The annual awards program, offered in collaboration with the American Institute of Aeronautics and Astronautics (AIAA), recognizes the top science, technology, engineering, and math undergraduate and graduate students for their academic excellence, the research and projects they undertake, and their contributions to the broader community.

"Universities around the globe nominated their top students for the 20 Twenties recognition, which is built on three pillars of what the aerospace industry values most – learning, civic service, and high-value research," Greg Hamilton, Aviation Week Network president, said in a recent news article. "This year's nominees and winners definitely reflect these pillars while also bringing to the fore the innovation and creativity that are hallmarks for this generation."

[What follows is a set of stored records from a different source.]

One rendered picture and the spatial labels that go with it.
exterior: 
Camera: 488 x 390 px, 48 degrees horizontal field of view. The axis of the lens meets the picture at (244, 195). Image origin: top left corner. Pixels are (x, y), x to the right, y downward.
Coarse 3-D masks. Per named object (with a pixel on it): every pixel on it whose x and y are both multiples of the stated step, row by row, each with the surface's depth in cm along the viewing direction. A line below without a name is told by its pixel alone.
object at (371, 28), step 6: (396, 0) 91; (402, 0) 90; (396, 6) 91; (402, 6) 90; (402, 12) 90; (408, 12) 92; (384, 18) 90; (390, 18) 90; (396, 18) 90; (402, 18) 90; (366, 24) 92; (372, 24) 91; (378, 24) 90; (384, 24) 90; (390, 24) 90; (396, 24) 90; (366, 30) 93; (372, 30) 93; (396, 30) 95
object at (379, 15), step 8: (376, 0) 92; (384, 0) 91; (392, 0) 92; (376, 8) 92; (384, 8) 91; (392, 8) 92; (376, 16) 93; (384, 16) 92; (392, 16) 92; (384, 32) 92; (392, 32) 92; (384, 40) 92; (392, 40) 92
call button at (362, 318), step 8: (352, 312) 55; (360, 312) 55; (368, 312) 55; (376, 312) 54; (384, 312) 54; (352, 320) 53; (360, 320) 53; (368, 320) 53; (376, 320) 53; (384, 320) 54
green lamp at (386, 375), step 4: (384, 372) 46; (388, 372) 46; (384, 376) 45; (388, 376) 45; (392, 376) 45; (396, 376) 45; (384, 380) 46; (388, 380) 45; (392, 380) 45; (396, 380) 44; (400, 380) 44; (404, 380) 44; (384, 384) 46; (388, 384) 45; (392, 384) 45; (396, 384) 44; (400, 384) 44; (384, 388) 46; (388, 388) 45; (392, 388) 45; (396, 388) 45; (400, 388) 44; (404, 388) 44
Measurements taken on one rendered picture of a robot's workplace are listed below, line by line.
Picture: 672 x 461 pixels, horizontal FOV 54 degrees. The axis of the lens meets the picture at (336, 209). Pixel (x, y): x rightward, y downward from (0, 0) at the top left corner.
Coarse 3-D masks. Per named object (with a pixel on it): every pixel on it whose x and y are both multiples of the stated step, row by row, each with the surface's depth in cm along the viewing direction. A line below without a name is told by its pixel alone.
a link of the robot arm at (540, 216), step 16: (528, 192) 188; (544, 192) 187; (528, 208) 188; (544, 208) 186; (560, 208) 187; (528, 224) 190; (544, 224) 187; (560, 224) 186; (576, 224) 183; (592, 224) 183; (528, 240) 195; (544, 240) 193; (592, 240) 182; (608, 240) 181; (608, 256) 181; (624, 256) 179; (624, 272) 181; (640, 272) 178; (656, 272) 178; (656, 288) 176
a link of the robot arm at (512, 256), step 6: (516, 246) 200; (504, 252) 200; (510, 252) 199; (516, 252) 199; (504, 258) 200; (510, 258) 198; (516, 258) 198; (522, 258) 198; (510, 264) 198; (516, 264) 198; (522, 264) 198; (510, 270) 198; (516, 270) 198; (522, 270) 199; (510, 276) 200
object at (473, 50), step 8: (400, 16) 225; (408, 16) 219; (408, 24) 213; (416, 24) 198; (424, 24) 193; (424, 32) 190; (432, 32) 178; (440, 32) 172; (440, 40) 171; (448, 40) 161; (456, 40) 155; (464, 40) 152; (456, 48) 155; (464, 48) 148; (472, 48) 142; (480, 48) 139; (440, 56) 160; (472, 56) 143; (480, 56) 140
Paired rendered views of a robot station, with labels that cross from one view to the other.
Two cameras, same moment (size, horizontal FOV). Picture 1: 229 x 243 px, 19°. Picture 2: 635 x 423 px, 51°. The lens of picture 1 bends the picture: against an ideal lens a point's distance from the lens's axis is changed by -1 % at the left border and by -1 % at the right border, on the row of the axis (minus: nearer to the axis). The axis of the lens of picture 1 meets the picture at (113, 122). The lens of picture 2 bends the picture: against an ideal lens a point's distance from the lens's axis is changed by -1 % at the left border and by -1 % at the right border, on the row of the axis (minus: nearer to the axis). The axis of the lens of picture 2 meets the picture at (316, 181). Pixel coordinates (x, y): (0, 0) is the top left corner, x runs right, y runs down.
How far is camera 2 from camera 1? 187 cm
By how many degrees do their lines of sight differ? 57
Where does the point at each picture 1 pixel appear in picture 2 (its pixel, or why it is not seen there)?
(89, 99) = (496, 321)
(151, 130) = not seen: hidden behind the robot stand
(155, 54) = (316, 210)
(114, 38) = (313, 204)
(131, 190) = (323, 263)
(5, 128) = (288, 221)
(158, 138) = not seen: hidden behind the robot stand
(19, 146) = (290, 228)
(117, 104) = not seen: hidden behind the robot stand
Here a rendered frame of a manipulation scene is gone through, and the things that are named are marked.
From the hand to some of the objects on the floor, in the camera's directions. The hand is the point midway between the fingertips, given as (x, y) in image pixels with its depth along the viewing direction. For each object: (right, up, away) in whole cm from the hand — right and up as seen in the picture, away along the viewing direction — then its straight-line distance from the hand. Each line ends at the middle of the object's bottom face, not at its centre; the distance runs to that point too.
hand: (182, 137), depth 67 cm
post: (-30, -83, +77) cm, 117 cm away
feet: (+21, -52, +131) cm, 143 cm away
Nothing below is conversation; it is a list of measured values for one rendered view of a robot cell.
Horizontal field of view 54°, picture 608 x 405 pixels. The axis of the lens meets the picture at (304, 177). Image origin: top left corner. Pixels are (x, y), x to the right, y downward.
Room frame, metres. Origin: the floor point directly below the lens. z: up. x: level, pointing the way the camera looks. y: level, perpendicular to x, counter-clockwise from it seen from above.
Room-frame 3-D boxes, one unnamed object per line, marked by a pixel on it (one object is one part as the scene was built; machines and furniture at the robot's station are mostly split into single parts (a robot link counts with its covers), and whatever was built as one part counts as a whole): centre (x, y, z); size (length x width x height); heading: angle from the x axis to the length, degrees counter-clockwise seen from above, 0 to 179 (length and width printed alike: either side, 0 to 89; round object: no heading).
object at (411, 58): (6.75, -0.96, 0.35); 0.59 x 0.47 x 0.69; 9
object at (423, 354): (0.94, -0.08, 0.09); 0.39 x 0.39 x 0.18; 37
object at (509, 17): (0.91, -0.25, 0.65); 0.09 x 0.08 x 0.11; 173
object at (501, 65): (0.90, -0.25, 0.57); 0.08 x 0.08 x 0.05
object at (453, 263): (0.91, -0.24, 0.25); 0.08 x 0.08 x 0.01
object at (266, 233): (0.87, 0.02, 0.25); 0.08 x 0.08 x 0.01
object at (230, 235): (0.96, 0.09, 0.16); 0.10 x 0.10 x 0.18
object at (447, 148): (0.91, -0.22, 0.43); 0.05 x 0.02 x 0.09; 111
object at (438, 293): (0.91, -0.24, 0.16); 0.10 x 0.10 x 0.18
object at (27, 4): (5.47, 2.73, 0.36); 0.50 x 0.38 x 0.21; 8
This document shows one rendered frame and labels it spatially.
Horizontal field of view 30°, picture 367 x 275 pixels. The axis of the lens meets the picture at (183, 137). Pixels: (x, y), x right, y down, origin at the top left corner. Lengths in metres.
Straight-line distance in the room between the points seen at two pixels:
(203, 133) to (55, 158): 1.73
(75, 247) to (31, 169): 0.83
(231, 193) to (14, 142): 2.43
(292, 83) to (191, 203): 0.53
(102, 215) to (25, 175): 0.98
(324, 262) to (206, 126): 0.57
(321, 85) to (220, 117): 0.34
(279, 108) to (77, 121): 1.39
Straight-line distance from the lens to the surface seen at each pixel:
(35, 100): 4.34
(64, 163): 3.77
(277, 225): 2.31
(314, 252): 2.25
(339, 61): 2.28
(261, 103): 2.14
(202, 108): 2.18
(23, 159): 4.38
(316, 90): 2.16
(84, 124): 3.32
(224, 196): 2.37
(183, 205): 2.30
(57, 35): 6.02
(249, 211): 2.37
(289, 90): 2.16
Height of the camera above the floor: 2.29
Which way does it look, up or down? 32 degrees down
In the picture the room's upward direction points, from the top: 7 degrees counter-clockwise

Aguilar is a first-year master's candidate in the MIT Department of Aeronautics and Astronautics (AeroAstro). "I've always been excited about space," Aguilar said, adding that Carl Sagan was one of her childhood heroes. But it wasn't until an internship at NASA's Jet Propulsion Laboratory in 2016 that she saw herself in the aerospace field. During that internship, she met MIT students who told her about AeroAstro graduate opportunities. A year later, she was enrolled in the program.

As a research assistant at Lincoln Laboratory, Aguilar has applied her bachelor's education in electrical engineering to the challenge of miniaturizing ultrawideband antennas. "I loved the work I did with miniature antennas," Aguilar said. "Deducing the relationships between geometric configurations and the characteristics of the antenna, and how to properly manipulate the design to extract the pattern needed was very exciting." Aguilar first came to the Laboratory last summer as an intern in the GEM Fellowship Program, which matches top graduate students from underrepresented communities to internships in the nation's leading laboratories and corporations.

George Pantazis, one of Aguilar's supervisors and mentors at the Laboratory, praised Aguilar's willingness to always "challenge herself with new tasks and projects, never shying away regardless the effort." Pantazis said, "She never accepted not knowing as an excuse and pushed herself to expand beyond what was familiar. It is with confidence that I say that Alexa possesses all of these traits that so admirably define a leader." 

Earlier this school year, Aguilar was also named a recipient of a new AeroAstro fellowship designated for the best female and underrepresented minority students. The fellowship was created to increase diversity in the next generation of aerospace engineers.

Today, Aguilar is immersed in projects in the MIT Space Telecommunications, Astronomy and Radiation (STAR) Laboratory. One such project is the Cubesat Laser Communication Infrared Crosslink mission, which aims to demonstrate a laser crosslink between two spacecraft at 20 megabits per second. She also continues to work at Lincoln Laboratory as a research assistant and will be back full time this summer.   

"Lincoln Laboratory and those of us who have worked personally with Alexa eagerly anticipate her return to the Laboratory in 2018 and, moving forward, the great heights we so confidently expect her to soar to," Pantazis said.

Aguilar is looking toward her immediate goal of earning her master's degree. But through a wider lens, she's excited to see where technology takes us in space.

"I'm eager to see the technological strides we'll make to realize these really ambitious mission objectives," Aguilar said. "For example, a manned mission to Mars had been in the works in the 1950s, but enabling technologies like free-space optical communication for high data rates now make this concept feasible."

The 20 Twenties winners will be honored during Aviation Week's 61st Annual Laureates Awards on March 1 at the National Building Museum, Washington, DC. MIT student Arthur Brown, a first-year master's candidate in AeroAstro, was also named a 20 Twenties awardee.